Ao chegar no HU, há um primeiro acolhimento e posterior acompanhamento multiprofissional com idade e duração mínimas, entre outros critérios estabelecidos nas normativas vigentes do Ministério da Saúde. O Projeto Terapêutico Singular (PTS) de cada pessoa é construído em harmonia com o seu desejo, interesse, possibilidades e limitações.
Importante frisar que o trabalho multiprofissional é fundamental para o sucesso de todo o processo. Conforme a chefe da Unidade Multiprofissional, Priscilla Batista Noé, “o trabalho realizado pela equipe multi busca fomentar acolhimento humanizado, garantia de direitos e valorização das pluralidades, bem como criar uma ambiência de cuidado integral à saúde da população trans, enfrentando situações de vulnerabilidade subjetiva, social e programática, objetivando a promoção da qualidade de vida e a garantia da dignidade. Outra ação importante foi a realização de capacitações das diversas equipes do HU-UFJF, para garantir um atendimento ético e humanizado”.

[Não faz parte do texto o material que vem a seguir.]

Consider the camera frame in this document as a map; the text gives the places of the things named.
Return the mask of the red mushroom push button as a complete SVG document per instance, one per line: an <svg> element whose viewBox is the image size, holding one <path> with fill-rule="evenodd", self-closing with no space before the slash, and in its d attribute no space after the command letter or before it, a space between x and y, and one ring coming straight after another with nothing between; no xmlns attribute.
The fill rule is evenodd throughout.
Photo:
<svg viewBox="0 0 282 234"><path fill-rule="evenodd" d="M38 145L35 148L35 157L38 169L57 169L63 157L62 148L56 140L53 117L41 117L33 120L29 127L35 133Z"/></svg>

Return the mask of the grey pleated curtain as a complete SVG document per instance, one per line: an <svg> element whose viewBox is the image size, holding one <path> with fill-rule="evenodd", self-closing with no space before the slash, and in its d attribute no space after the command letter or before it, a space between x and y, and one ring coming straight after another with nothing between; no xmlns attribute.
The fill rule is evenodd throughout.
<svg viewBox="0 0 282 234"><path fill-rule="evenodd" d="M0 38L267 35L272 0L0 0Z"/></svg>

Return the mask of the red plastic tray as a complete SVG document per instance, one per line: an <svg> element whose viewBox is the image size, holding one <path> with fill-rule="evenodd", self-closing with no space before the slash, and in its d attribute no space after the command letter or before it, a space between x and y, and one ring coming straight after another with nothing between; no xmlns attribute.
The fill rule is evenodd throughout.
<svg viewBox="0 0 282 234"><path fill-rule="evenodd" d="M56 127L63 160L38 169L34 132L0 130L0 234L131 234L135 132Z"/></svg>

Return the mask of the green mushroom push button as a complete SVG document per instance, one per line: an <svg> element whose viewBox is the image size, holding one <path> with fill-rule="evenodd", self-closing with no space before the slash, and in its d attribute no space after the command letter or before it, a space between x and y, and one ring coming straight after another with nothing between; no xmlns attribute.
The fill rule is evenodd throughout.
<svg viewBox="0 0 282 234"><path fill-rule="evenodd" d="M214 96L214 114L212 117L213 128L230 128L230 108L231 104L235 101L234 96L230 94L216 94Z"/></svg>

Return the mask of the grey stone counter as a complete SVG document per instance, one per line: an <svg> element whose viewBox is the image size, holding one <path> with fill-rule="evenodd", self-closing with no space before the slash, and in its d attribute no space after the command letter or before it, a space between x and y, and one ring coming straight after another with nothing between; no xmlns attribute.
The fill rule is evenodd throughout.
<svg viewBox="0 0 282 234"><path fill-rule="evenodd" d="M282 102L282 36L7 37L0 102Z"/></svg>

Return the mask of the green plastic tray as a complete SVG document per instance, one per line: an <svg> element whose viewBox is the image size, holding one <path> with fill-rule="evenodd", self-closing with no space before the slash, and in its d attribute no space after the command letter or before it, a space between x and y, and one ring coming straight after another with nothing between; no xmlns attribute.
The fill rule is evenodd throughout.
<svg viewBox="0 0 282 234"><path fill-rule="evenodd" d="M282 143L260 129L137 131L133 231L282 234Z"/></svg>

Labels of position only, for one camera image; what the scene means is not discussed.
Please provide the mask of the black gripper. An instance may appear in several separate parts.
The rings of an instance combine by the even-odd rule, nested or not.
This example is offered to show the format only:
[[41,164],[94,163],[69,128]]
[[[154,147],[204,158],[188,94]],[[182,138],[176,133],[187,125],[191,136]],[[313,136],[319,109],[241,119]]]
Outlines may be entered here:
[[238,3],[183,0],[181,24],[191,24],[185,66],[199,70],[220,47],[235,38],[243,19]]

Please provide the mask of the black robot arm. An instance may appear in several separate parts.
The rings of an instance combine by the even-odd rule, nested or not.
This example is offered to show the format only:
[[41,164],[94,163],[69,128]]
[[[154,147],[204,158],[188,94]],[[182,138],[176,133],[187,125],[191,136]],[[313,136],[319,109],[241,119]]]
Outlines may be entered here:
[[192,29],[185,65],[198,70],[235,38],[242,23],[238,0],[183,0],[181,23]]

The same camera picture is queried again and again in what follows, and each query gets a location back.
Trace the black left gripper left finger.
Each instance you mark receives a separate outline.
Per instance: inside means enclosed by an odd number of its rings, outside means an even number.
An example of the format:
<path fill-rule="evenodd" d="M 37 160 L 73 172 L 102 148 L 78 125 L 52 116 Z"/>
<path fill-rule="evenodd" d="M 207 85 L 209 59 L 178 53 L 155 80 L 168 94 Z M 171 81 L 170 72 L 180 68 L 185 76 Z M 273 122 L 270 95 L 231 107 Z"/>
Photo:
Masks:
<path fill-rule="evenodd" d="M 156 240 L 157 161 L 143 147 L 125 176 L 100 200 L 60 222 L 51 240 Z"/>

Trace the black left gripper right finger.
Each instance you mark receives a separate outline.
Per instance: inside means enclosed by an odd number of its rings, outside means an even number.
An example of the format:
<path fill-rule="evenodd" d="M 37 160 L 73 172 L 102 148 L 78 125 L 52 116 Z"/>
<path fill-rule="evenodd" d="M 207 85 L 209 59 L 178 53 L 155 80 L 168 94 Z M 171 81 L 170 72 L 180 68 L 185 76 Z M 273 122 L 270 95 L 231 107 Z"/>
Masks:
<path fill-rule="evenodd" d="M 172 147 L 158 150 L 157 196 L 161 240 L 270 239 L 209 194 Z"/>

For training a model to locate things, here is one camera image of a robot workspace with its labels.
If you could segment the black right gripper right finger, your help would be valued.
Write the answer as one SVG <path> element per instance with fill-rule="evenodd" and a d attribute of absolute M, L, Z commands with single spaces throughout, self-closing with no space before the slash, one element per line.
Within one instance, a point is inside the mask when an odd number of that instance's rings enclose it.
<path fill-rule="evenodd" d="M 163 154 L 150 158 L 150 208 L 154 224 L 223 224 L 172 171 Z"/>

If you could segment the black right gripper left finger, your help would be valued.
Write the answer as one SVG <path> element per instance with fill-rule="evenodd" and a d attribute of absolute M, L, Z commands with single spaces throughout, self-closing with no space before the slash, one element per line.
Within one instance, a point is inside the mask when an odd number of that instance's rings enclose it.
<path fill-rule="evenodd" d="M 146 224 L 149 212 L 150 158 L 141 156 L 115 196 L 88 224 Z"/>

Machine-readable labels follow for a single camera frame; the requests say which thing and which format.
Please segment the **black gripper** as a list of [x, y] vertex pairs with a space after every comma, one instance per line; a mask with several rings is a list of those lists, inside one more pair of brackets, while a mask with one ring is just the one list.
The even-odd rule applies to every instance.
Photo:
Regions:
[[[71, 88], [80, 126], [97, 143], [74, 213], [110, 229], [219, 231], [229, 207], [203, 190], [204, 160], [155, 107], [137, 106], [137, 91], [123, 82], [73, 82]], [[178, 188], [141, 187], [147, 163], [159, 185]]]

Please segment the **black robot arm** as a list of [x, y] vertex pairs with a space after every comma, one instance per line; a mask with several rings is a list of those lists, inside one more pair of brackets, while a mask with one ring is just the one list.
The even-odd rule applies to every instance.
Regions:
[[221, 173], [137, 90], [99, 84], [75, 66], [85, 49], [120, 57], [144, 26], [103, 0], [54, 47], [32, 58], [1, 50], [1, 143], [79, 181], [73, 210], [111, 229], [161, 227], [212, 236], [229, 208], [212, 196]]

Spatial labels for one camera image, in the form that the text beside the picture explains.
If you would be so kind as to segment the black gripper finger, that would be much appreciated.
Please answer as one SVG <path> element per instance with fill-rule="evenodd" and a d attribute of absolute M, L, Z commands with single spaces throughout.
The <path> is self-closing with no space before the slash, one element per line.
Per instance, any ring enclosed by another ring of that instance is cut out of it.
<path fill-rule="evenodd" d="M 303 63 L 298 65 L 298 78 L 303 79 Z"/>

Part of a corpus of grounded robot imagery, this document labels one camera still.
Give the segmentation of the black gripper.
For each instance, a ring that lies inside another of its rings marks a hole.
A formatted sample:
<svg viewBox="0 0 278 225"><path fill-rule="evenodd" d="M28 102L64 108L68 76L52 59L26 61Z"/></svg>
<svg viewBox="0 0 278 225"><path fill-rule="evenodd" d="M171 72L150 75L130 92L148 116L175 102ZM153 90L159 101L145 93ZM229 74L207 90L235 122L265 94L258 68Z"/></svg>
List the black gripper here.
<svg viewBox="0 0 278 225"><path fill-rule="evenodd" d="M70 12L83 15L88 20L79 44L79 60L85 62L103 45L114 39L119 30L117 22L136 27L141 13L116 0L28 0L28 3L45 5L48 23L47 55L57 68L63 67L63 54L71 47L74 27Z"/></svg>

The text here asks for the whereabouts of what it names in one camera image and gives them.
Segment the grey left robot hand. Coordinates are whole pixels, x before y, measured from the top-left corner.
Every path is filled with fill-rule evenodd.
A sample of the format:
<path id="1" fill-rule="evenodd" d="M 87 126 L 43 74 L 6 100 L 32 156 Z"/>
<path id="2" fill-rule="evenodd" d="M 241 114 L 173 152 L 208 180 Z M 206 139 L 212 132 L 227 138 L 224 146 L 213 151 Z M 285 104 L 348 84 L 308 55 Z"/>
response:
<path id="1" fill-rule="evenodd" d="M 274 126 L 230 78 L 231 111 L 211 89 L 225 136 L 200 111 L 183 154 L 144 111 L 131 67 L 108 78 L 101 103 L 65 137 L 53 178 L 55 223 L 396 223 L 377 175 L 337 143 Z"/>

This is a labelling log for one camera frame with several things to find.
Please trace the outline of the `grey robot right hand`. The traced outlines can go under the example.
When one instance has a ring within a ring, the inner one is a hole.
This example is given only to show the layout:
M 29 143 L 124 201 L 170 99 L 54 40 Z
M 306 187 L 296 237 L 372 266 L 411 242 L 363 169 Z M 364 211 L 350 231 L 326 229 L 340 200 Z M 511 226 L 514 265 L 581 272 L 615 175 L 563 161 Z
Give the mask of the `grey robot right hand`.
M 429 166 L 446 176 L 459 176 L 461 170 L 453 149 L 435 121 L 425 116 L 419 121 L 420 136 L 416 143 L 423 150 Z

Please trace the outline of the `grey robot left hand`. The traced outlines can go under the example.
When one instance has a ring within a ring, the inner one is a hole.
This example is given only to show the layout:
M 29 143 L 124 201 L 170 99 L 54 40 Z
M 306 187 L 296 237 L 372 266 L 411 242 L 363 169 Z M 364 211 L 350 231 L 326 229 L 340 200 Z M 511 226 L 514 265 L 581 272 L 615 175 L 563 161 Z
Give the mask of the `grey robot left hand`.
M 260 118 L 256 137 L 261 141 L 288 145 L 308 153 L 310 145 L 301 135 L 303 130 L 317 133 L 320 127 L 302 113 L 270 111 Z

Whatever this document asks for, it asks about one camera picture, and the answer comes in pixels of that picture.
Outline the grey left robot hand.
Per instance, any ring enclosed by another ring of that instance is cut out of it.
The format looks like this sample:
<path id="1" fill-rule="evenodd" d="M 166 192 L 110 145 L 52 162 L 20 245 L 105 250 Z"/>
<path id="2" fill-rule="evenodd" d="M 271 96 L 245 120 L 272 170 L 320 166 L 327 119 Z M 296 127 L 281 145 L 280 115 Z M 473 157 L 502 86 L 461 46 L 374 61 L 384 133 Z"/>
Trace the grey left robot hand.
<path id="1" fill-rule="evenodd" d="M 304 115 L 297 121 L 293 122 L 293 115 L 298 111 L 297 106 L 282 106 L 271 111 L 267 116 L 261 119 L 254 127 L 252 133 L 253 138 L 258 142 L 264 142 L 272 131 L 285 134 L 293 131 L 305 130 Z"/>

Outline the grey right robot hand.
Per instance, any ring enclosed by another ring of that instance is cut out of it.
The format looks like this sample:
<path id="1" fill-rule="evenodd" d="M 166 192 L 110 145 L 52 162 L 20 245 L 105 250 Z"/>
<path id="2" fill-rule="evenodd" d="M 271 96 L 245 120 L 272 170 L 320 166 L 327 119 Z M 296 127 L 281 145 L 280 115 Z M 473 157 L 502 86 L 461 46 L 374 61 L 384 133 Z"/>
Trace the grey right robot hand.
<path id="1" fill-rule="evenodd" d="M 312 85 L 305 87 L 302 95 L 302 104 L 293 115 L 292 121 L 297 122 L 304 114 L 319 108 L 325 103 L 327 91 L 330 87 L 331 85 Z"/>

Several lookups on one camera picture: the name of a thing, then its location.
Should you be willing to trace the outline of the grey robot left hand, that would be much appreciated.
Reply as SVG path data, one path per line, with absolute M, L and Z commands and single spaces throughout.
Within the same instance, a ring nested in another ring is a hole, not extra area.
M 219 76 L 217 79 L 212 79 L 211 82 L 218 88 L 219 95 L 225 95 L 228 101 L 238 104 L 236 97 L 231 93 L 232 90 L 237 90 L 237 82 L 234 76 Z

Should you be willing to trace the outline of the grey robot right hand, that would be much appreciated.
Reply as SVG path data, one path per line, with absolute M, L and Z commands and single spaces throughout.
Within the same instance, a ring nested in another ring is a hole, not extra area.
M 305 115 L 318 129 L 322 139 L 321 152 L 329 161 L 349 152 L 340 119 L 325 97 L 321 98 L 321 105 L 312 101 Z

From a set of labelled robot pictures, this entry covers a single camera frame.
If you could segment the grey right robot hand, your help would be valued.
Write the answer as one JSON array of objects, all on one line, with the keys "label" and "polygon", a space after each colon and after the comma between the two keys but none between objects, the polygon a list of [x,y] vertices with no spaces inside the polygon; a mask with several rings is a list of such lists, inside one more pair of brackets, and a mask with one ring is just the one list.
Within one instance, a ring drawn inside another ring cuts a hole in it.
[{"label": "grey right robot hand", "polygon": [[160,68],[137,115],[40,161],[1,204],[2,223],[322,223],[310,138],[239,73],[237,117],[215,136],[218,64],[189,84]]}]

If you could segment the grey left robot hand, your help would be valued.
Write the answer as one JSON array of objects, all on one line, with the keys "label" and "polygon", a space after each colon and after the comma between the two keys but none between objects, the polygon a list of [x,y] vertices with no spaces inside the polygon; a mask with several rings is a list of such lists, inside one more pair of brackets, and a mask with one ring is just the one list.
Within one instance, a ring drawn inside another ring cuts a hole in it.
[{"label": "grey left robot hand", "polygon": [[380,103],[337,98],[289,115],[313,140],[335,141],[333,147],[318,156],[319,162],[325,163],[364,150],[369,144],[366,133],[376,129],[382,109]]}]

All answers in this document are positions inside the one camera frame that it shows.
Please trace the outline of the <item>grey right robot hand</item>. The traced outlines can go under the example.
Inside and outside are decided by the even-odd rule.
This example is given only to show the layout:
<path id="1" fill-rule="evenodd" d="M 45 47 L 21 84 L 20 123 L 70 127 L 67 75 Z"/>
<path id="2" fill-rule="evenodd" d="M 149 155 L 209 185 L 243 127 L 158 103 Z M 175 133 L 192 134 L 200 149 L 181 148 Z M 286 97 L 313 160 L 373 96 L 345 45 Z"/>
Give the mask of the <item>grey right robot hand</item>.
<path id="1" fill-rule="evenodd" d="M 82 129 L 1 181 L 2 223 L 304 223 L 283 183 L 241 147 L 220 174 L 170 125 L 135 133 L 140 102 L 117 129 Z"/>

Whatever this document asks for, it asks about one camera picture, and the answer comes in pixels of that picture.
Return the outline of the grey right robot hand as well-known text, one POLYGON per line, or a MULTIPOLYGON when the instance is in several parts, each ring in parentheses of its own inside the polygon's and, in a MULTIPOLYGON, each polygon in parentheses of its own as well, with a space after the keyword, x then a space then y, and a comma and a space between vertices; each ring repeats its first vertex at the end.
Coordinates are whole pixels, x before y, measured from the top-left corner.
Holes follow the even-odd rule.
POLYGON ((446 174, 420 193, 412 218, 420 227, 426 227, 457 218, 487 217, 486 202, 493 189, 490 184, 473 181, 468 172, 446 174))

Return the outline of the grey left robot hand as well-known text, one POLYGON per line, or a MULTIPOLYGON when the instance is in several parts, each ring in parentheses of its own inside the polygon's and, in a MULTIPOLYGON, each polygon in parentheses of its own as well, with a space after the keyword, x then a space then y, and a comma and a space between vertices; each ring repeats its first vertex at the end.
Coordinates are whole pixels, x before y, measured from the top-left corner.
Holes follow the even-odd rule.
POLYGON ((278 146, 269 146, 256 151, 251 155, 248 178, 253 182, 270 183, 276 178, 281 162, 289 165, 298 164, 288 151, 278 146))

Entre os procedimentos hospitalares/cirúrgicos oferecidos pelo Serviço de Atenção Integral à Saúde da População em Diversidade de Gênero estão:
Mastectomia (retirada de seios), Histerectomia (retirada de útero), Cirurgia de transgenitalização (construção de neovagina). Há expectativa de novos procedimentos, a exemplo de mamoplastia de aumento (implante mamário), ooforectomia (retirada de ovários) e tireoplastia (remoção do chamado “pomo-de-adão”), dentre outros.
Como é o fluxo de atendimento?
A porta de entrada são os dispositivos de Atenção Básica (como as Unidades Básicas de Saúde – UBSs), que fazem a marcação na agenda de acolhimento do Ambulatório de Diversidade de Gênero no HU-UFJF. Se for de área descoberta, ou seja, que não tenha UBS ou outro dispositivo de atenção básica próximos, é necessário procurar o PAM Marechal. Para residentes de outras cidades, a solicitação de marcação é através da secretaria de saúde do município da pessoa.